I – Nulidade da sentença recorrida
Nas suas alegações, o réu afirma não conseguir compreender se os factos constantes dos arts. 29º, 30º e 31º da sua contestação não tinham interesse para a boa decisão da causa ou se o Tribunal os considerou como “não provados”.
Se foram havidos como não provados entende o recorrente que, relativamente a eles, não foram concretizados os meios de prova que determinaram essa decisão e, por conseguinte, não foi dado adequado cumprimento ao disposto no art. 607º, nº 4 do Cód. de Proc. Civil.
Ora, a omissão de tal formalidade legal tem influência no exame e decisão da causa, quer para efeitos de impugnação, quer para efeitos de julgamento, daí decorrendo nulidade processual prevista no art. 195º do Cód. de Proc. Civil.
Em sede de contra-alegações a autora/recorrida pugna pela não verificação desta nulidade.
Vejamos então.
O art. 607º, nº 4 do Cód. de Proc. Civil estatui que «na fundamentação da sentença, o juiz declara quais os factos que julga provados e quais os que julga não provados, analisando criticamente as provas, indicando as ilações tiradas dos factos instrumentais e especificando os demais fundamentos que foram decisivos para a sua convicção…».
LEBRE DE FREITAS (in “A Ação Declarativa Comum”, 4ª ed., págs. 363/363), reportando-se a esta norma, escreve que o juiz deve “explicitar porque acreditou em determinada testemunha e não em outra, porque se afastou das conclusões dum relatório pericial para se aproximar das de outro, porque razão o depoimento de uma testemunha com qualificações técnicas o convenceu mais do que um relatório pericial divergente ou porque é que, não obstante vários depoimentos produzidos sobre certo facto, não se convenceu de que ele se tivesse realmente verificado. A sua análise crítica constitui um complemento fundamental da gravação; indo, nomeadamente, além do mero significado das palavras do depoente (…), evidencia a importância do modo como ele depôs, as suas reações, as suas hesitações e, de um modo geral, todo o comportamento que rodeou o depoimento. Por outro lado, a necessidade de fundamentação séria leva, indiretamente, o juiz a melhor confrontar os vários elementos de prova, não se limitando à sua intuição ou às impressões mais fortes recebidas na audiência decorrida e considerando, um a um, todos os fatores probatórios submetidos à sua livre apreciação, incluindo, nos casos indicados na lei (…), os relativos à conduta processual da parte. A fundamentação exerce, pois, a dupla função de facilitar o reexame da causa pelo tribunal superior e de reforçar o autocontrolo do julgador, sendo um elemento fundamental na transparência da justiça, inerente ao ato jurisdicional.”

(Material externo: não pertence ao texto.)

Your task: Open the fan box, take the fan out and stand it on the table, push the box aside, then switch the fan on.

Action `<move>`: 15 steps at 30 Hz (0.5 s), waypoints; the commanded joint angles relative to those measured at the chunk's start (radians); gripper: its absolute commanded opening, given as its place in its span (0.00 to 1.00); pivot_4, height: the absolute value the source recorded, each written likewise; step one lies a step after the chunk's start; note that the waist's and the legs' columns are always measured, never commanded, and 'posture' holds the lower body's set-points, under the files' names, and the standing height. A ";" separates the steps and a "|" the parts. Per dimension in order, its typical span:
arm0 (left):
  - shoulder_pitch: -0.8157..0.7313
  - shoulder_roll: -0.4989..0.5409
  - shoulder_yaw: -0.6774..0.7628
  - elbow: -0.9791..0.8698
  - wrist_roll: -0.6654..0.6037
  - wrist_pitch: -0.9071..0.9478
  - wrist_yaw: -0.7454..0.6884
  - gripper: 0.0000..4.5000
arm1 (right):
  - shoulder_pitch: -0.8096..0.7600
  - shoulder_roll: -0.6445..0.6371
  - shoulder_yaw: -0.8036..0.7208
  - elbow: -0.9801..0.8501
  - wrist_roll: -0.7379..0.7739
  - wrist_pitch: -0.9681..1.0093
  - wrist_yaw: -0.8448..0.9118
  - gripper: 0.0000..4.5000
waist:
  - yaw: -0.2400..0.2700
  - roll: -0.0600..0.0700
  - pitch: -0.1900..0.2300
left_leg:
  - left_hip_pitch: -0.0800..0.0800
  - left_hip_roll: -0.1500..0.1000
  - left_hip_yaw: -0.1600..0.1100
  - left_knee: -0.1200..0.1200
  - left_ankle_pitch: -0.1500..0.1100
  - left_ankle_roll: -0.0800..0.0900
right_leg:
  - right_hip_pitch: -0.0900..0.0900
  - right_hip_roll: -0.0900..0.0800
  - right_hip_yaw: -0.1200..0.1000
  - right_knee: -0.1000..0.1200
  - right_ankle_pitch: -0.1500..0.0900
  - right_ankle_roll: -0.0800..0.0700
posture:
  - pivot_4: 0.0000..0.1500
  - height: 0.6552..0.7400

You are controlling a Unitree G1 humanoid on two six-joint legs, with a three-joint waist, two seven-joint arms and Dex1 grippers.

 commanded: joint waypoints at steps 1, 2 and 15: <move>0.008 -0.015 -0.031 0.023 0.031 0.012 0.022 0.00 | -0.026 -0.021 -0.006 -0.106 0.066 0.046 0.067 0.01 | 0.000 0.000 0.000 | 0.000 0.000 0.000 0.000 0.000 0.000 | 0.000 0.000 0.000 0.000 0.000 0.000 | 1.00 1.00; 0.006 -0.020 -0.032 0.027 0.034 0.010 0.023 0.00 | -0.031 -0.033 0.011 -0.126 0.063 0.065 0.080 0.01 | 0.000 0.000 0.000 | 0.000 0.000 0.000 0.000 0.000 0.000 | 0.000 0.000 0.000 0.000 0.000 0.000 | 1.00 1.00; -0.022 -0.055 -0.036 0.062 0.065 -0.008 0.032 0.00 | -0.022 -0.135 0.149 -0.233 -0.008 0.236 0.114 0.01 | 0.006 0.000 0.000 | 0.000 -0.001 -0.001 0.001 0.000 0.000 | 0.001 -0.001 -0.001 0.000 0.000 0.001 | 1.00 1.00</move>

Regressando à sentença recorrida, verifica-se que no segmento intitulado “Motivação” a Mmª Juíza “a quo” escreveu o seguinte:
“- Os factos constantes nos itens 1 a 4, 6 a 9 e 14, resultam dos documentos e/ou dos respetivos processos e da respetiva força probatória (arts. 412 C.P.C. e 371 C.C.).
***
O tribunal firmou a sua convicção relativamente aos demais factos provados e não provados numa apreciação global e crítica de toda a prova produzida, nomeadamente:
A) Nos depoimentos das testemunhas:
1ª) EE, que é irmã da A. e cunhada do R.
A testemunha descreveu, designadamente a situação económico-familiar da A. e do seu cunhado.
***
2ª) HH, que é irmã da A. e cunhada do R.
A testemunha, igualmente, mencionou a situação económico-familiar da A. e do seu cunhado.
***
3ª) CC, que é mãe do demandado.
A testemunha, entre outros, relatou a situação económico-familiar do filho, referindo que caso este necessite pode auxiliá-lo a cuidar dos filhos.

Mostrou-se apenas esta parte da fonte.